Chimarotti a Paganico Nel periodo compreso tra il 1580 e il 1581, Ferdinando I avviò una complessa trattativa con un gruppo di esuli greco-albanesi provenienti dalla cittadina portuale e dall'area di Chimara (oggi Himarë).
In un dispaccio datato 16 dicembre 1580, redatto dal prete ortodosso Atanasio Chubach, si legge che "vecchi e giovani di Chimara e tutti gli anziani dell'Albania, piccoli e grandi", si sono dichiarati disponibili a trasferirsi in Toscana. Rimasti privi del loro signore, il signor Schandarbeo, i supplicanti si sono trovati a dover affrontare da soli la lotta contro i Turchi e a subire quotidianamente le aggressioni dei tiranni.
Venuta loro a conoscenza della bontà e della generosità di Vostra Altezza Serenissima, i chimariotti hanno inviato alla corte del granduca il capitano Alexio, il reverendo Angiolino Castro Filacho e il pope Gicho Nicola, affinché potessero esaminare la loro terra.
Gli esiti del recente conflitto tra Venezia e la Sublime Porta avevano spinto i greco-albanesi verso la migrazione, consolidando una disponibilità che era stata già manifestata a Firenze ai tempi del granduca Cosimo I (1519-1574).
Sono circa centotrenta le famiglie disposte a traslocare in Toscana.
Il granduca decide di accoglierle e di impiegarle immediatamente per arrestare lo spopolamento che colpisce le terre un tempo appartenute
alla Repubblica di Siena. Il villaggio semi-abbandonato di Paganico, sito a qualche decina di chilometri da Grosseto, nella piana laddove i
fiumi Ombrone e Lanzo si congiungono, è una destinazione gradita ai chimariotti.
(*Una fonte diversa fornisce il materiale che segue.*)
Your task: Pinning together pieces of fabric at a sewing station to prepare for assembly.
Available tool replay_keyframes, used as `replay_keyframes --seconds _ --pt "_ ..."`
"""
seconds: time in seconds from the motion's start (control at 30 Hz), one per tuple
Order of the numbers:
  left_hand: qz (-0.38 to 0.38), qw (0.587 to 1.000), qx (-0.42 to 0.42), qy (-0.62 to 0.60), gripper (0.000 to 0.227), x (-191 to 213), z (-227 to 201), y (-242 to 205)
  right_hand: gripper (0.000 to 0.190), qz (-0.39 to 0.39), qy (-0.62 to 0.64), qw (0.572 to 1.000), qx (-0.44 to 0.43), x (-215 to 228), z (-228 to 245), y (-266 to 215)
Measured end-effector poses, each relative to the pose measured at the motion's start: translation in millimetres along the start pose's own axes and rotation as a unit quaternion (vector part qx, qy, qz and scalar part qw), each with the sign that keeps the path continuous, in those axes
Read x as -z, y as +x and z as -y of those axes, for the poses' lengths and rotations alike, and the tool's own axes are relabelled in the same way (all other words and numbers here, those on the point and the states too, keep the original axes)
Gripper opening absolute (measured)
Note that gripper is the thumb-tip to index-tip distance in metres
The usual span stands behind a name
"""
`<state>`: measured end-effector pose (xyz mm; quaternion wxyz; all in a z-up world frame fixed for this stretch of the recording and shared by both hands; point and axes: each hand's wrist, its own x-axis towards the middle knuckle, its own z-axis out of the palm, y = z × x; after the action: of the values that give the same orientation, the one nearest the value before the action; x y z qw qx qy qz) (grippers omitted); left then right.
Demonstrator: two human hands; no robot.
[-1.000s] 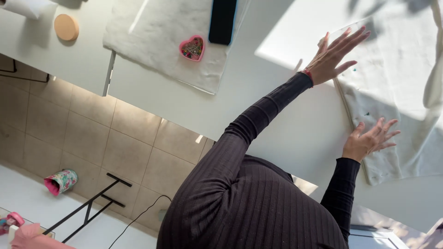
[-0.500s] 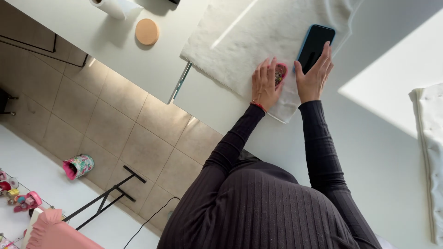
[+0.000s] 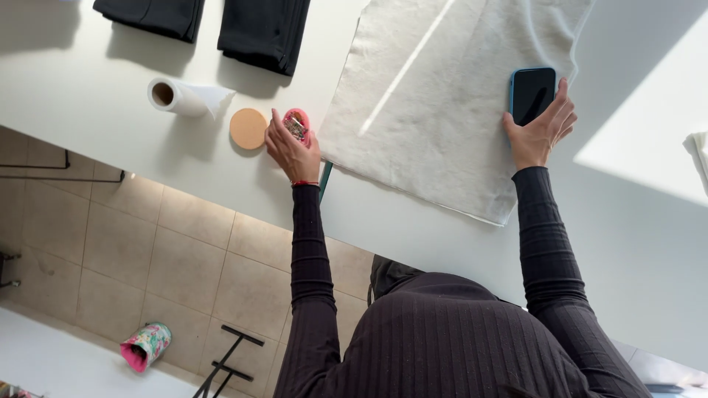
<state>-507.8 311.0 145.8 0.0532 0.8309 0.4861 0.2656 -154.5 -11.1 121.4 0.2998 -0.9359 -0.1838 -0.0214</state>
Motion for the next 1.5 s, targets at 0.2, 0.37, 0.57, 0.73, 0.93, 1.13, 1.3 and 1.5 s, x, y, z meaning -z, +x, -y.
replay_keyframes --seconds 0.2,0.37,0.57,0.73,0.93,1.13,1.3,1.5 --pt "0.038 0.999 -0.021 0.008 0.097 10 13 19 0.110 -0.039 -0.032 0.998 0.033 13 -95 97" --pt "0.015 0.989 -0.048 0.141 0.088 23 -24 35 0.104 -0.055 -0.108 0.992 0.025 8 -172 179" --pt "0.147 0.988 -0.040 0.004 0.071 -34 -77 70 0.103 -0.083 -0.132 0.986 0.057 -15 -191 197" --pt "0.181 0.983 0.026 -0.015 0.057 -85 -94 72 0.087 -0.017 0.013 0.993 0.118 3 -61 88" --pt "0.104 0.993 -0.014 -0.052 0.038 -81 -116 57 0.070 0.057 0.047 0.996 0.051 9 0 -15" --pt "0.017 0.995 -0.090 -0.030 0.038 -70 -118 55 0.059 0.034 0.023 0.999 0.031 5 8 -44" --pt "-0.018 0.994 -0.100 -0.028 0.032 -67 -117 55 0.056 0.043 0.016 0.998 0.036 10 4 -44" --pt "0.041 0.991 -0.062 -0.112 0.022 -87 -103 54 0.061 0.052 0.024 0.998 0.020 21 7 -47"
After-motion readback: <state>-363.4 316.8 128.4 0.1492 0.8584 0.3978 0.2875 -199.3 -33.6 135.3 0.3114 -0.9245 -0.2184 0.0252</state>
Quando nel 1580 i primi coloni sbarcano in Toscana, raggiungono non solo Paganico, ma anche Saturnia, altro borgo della Maremma grossetana. Si tratta di presenze destinate a dissolversi nel breve torno di qualche anno, lasciando insoddisfatta la fame di uomini dello Stato Toscano, che dunque nel Seicento continuerà a ricercare contadini forestieri.